Richard Suchenwirth 2002-07-19 - If you repeatedly do the same time-consuming calculations (e.g. string similarity, or especially the Q function), it may be a good idea to keep the previous results in a cache and, for every call of the same command after the first, just retrieve the cached value.

This implementation uses an array in caller's scope (he might make it global, or not) whose name is explicitly given, indexed by the command. This way, you could have multiple caches in parallel, and selectively unset some when needed. Note that variable values are not substituted in a braced command - to tie the cached result to the variable values, use list to group the command:

 set result [cached c [list myLongCommand $i $j]]

 proc cached {cacheName command} {
    upvar 1 $cacheName cache
    if {![info exists cache($command)]} {
        set cache($command) [uplevel 1 $command]
    } else {
        set cache($command)
    }
 }
 # ---------------------------------------- testing:
 % time {cached c {stringSimilarity "Tool Command Language" "Tool Command Languages"}}
 422000 microseconds per iteration
 % time {cached c {stringSimilarity "Tool Command Language" "Tool Command Languages"}}
 0 microseconds per iteration
 % array get c
 {stringSimilarity "Tool Command Language" "Tool Command Languages"} 0.953488372093

The second call saves you more than 0.4 seconds...(on second try with cleared cache, it was only 63 ms, though). Note however that caching results makes only sense if the command always returns the same value - caching commands like

 gets $fp
 expr rand()
 clock seconds

is certainly a bad idea... And side effects are of course not produced, as the command isn't executed after the first time.
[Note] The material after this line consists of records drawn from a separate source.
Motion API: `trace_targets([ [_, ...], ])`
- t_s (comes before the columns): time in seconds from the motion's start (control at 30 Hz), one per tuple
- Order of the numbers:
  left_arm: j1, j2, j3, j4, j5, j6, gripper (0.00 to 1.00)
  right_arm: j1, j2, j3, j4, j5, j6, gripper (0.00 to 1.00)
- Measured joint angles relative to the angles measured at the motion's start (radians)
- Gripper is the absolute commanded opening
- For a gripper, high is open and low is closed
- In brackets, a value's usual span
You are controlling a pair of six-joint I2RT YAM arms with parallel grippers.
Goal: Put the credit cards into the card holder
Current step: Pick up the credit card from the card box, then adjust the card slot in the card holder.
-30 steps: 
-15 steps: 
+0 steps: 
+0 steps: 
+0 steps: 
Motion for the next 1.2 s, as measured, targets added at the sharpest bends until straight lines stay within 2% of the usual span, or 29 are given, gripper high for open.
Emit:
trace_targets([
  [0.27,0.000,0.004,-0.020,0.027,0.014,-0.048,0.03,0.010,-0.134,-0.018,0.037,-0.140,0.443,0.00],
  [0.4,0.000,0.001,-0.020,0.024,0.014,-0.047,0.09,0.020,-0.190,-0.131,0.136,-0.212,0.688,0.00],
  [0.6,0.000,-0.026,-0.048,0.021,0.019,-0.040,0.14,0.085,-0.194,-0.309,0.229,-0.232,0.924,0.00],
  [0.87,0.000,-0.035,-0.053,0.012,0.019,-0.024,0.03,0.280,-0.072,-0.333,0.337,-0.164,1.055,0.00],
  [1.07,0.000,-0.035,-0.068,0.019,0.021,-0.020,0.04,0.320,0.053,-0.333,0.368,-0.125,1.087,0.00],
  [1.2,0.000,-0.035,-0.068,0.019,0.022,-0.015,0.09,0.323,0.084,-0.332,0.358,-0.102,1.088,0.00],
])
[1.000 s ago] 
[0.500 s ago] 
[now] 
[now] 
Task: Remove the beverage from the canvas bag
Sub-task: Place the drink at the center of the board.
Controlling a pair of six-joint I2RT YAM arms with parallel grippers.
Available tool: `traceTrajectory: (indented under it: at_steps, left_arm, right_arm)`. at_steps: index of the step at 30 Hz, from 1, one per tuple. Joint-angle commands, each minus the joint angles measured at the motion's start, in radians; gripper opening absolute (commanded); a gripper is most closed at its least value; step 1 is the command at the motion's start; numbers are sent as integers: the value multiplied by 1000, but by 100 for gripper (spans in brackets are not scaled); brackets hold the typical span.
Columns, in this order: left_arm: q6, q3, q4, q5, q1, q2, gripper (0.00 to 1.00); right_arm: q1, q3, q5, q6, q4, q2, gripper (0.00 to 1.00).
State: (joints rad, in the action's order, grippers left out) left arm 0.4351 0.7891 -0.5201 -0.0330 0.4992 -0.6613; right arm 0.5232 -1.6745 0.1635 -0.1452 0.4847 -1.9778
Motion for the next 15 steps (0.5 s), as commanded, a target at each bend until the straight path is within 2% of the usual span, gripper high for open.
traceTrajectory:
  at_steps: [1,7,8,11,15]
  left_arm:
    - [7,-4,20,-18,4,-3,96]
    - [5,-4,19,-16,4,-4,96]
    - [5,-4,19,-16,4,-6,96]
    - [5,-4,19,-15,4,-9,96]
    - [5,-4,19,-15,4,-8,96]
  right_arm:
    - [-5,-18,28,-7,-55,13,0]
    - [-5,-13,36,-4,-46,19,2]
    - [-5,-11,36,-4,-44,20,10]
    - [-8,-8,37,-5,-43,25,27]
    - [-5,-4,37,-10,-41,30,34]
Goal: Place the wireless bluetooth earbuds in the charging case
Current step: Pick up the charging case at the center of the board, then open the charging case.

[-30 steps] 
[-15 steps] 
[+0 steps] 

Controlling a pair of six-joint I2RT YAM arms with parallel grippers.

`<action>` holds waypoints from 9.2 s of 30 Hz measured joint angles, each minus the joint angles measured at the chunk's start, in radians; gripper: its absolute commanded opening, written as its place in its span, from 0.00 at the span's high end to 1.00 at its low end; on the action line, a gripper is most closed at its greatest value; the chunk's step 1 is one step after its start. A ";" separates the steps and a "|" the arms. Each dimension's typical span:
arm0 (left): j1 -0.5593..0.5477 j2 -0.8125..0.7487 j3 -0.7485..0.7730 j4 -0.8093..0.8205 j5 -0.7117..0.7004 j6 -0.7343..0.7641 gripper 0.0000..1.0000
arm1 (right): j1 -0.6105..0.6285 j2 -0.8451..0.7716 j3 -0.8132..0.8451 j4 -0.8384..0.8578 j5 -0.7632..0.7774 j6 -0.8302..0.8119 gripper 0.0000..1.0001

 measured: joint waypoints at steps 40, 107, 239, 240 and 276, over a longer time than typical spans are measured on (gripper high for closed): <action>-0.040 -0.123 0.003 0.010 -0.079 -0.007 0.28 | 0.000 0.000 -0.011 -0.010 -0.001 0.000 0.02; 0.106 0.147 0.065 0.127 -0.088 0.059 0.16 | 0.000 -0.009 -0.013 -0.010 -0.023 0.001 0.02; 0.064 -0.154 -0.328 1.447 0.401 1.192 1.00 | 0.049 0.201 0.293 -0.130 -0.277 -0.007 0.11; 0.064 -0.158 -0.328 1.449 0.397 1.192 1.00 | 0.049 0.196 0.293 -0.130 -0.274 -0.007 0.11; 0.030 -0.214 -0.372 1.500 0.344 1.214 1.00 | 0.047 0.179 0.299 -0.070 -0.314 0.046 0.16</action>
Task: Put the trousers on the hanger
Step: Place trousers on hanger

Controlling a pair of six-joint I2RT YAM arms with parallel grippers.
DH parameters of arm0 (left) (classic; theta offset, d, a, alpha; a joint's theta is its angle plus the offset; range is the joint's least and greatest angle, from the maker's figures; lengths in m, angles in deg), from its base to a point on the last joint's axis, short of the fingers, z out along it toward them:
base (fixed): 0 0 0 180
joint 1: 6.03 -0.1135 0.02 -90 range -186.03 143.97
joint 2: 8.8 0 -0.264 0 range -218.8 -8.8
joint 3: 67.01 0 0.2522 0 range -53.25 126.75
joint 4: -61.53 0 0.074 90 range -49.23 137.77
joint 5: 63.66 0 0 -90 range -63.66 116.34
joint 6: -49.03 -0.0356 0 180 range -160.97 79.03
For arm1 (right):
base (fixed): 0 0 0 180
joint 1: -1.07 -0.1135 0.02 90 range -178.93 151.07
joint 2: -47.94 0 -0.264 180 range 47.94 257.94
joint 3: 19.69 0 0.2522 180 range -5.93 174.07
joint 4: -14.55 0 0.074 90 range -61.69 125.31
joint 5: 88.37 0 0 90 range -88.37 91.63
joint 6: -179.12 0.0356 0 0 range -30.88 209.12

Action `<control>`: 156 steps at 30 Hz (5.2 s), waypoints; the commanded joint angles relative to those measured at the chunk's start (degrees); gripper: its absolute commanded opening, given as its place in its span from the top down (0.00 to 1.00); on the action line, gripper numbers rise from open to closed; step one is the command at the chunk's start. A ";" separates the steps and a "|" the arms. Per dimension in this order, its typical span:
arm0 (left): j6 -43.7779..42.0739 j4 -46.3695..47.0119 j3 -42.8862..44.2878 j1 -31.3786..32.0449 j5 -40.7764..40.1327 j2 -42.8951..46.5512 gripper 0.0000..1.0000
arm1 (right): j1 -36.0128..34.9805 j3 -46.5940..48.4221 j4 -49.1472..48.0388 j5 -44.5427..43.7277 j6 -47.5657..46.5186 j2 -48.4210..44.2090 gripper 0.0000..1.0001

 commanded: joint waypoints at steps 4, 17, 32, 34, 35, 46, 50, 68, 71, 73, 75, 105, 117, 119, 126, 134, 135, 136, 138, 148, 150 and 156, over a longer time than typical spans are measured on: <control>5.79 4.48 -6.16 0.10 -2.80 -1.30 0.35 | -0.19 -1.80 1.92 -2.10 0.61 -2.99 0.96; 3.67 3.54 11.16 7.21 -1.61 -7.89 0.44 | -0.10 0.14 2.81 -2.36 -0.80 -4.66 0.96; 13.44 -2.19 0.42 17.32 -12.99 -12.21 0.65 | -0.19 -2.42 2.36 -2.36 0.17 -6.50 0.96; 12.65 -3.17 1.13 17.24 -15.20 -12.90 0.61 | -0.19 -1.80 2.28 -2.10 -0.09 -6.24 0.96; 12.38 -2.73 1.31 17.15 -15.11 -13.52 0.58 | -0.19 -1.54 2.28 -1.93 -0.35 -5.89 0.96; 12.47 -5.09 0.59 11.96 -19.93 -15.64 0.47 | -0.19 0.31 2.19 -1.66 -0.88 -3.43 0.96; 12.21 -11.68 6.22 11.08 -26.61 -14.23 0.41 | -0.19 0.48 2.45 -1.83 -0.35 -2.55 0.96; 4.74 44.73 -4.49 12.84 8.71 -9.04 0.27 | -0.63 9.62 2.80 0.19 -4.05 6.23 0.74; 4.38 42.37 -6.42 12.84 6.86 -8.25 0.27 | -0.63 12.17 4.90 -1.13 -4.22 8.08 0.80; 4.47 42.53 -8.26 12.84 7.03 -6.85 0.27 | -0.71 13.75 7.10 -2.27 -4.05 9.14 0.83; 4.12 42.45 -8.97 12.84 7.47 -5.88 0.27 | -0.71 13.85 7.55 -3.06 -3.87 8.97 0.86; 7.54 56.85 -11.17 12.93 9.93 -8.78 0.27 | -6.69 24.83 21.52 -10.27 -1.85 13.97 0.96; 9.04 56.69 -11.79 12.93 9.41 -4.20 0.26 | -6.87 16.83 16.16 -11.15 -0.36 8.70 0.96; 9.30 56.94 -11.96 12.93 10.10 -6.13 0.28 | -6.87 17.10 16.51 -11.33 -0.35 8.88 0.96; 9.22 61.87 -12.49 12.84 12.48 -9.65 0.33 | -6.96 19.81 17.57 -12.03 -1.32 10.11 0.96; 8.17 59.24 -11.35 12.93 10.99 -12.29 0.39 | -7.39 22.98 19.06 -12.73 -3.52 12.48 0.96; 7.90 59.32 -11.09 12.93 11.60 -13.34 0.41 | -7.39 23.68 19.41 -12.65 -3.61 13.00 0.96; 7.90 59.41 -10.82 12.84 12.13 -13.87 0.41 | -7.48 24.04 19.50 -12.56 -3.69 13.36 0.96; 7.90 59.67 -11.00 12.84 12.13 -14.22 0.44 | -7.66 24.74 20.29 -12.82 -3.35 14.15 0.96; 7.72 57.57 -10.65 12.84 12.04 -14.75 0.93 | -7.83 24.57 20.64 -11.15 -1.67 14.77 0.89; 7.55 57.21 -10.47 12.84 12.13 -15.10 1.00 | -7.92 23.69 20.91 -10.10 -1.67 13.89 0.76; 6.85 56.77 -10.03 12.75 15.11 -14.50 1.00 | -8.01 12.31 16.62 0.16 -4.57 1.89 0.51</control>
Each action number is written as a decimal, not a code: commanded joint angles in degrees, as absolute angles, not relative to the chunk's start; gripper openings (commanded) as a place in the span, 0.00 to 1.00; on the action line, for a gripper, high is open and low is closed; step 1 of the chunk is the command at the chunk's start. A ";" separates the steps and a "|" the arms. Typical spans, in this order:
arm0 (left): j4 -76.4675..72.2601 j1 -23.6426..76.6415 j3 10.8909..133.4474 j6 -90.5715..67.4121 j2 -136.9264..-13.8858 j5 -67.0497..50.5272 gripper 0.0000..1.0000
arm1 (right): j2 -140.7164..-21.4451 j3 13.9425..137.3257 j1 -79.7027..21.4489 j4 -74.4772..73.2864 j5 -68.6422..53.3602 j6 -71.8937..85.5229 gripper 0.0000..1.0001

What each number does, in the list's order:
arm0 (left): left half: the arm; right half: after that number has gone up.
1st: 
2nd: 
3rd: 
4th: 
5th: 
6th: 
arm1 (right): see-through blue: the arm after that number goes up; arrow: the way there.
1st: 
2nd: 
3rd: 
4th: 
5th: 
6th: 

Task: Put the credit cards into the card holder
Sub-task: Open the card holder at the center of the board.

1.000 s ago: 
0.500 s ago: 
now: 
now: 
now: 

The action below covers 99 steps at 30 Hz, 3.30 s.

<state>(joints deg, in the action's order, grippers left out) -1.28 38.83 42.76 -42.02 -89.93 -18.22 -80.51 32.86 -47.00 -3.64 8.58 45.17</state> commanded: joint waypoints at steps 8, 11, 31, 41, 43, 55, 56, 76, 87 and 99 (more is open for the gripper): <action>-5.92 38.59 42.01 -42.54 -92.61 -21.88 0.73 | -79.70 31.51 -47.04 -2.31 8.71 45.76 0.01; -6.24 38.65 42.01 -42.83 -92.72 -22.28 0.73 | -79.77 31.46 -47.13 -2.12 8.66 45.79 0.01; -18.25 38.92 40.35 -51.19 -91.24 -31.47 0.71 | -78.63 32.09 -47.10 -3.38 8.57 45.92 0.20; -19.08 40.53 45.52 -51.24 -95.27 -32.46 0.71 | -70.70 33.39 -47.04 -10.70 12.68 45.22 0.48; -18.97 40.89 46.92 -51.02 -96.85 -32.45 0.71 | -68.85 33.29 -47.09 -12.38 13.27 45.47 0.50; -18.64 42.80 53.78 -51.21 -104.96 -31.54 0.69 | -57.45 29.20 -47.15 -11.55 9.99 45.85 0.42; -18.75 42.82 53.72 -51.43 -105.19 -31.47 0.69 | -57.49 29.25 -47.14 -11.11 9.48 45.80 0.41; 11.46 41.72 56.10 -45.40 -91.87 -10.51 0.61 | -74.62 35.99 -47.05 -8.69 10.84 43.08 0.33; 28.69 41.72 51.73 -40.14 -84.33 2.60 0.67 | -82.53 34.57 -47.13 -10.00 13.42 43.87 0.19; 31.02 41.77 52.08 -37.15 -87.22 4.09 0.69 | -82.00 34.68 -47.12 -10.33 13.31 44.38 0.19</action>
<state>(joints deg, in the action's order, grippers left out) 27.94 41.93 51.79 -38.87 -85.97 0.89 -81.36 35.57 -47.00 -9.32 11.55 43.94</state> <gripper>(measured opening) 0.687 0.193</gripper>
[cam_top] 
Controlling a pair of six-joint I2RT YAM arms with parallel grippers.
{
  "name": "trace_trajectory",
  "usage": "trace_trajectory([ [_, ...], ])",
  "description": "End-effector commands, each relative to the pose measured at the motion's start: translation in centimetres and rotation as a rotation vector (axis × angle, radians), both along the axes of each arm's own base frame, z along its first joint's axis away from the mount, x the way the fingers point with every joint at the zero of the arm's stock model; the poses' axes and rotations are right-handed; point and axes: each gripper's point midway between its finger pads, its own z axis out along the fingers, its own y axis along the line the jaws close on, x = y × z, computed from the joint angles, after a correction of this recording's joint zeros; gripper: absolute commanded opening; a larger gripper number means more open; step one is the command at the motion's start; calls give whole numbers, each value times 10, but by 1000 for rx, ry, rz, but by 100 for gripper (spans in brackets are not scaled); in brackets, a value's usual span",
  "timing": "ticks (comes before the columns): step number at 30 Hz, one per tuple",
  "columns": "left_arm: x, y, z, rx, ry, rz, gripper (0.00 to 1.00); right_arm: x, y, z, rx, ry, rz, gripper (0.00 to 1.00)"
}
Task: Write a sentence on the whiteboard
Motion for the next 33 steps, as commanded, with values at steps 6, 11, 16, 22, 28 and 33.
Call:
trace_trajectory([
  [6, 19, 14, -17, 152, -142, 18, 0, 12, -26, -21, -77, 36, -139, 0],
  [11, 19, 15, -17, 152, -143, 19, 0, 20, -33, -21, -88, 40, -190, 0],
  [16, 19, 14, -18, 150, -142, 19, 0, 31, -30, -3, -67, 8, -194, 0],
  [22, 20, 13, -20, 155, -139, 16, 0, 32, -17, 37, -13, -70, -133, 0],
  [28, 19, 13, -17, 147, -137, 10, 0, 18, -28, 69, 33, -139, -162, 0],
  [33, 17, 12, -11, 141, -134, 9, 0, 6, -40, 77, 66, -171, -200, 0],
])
DKF notes: The above timings aren't very good (there's granularity problems) but on Solaris8 (on a not-very-fast processor) I get:

 % time {cached c {stringSimilarity "Tool Command Language" "Tool Command Languages"}}
 97151 microseconds per iteration
 % time {cached c {stringSimilarity "Tool Command Language" "Tool Command Languages"}} 200
 44 microseconds per iteration

Philip Greenspun calls this concept "memoization"... A heavyweight XOTcl version is on Cacheable class. See also memoizing.


NaviServer has the commands ns_cache_eval[L1 ] and ns_memoize[L2 ], which are thread friendly. The cache-data is global, shared by all threads; the interlocking is transparent. Also, if one thread is computing expensive_function because the cache is empty/stale, and then another thread also checks the cache, the second thread will suspend until the first thread completes the cache update. Timeouts can be specified.


See Arrays as cached functions where you can call $f($x,$y)... or A size-bounded cache.


To capture the values of variables referenced by the command:

proc cached {cacheName command} {
    set index [uplevel 1 [list subst $command]]
    upvar 1 $cacheName cache
    if {![info exists cache($index)]} {
        set cache($index) [uplevel 1 $command]
    } else {
        set cache($index)
    }
}

So we can then call:

set a 1
cache c {expr {$a + 1}}
set a 2
cache c {expr {$a + 1}}

And not get erroneous results.

PYK 2020-01-18: First, I've replaced

"subst {$command}"

, which is incorrect, with

[list subst $command]

, which is correct. See Tcl Quoting, list, and eval for explanations.

Second, even with that correction made, this routine is problematic. subst is a poor stand-in for either a proper Tcl parser or a parser of the expressions that expr understands. It's going to make substitutions that weren't intended, and fail to make substitutions that were intended. Also, the implementation results in each substitution being performed twice, which will have unexpected effects in some cases.

A more correct way to go about it is to implement caching schemes that are customized to the routines they serve.